WORK INSTRUCTION> Count the lines in the listing below that hold the string "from". Reply with the number alone.

INFORMATION SHOWN>
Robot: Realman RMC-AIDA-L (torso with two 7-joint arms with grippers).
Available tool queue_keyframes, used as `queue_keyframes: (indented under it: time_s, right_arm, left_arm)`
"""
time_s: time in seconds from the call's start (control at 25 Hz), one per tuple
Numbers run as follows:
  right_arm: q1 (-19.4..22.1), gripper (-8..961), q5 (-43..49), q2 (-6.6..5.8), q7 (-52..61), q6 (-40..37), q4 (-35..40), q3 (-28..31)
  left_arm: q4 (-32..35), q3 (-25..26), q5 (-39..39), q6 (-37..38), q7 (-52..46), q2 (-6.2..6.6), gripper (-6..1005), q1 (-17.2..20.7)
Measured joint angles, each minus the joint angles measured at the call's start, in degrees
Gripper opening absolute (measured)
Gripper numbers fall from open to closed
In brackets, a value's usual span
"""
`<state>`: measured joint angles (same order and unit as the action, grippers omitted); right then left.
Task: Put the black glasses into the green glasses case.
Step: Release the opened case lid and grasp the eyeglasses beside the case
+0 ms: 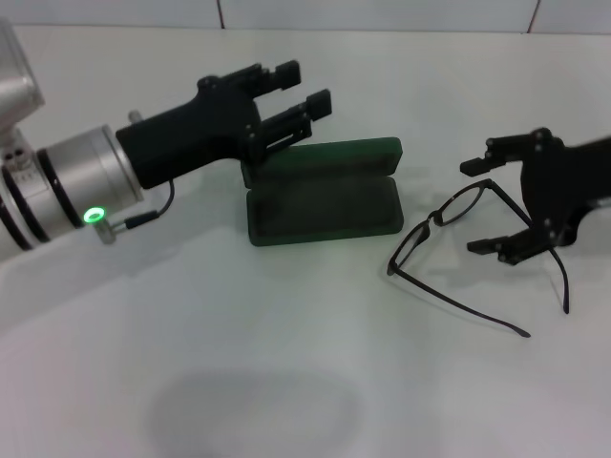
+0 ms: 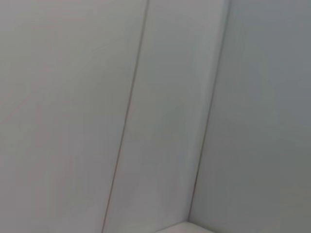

EXERCISE ANSWER> 2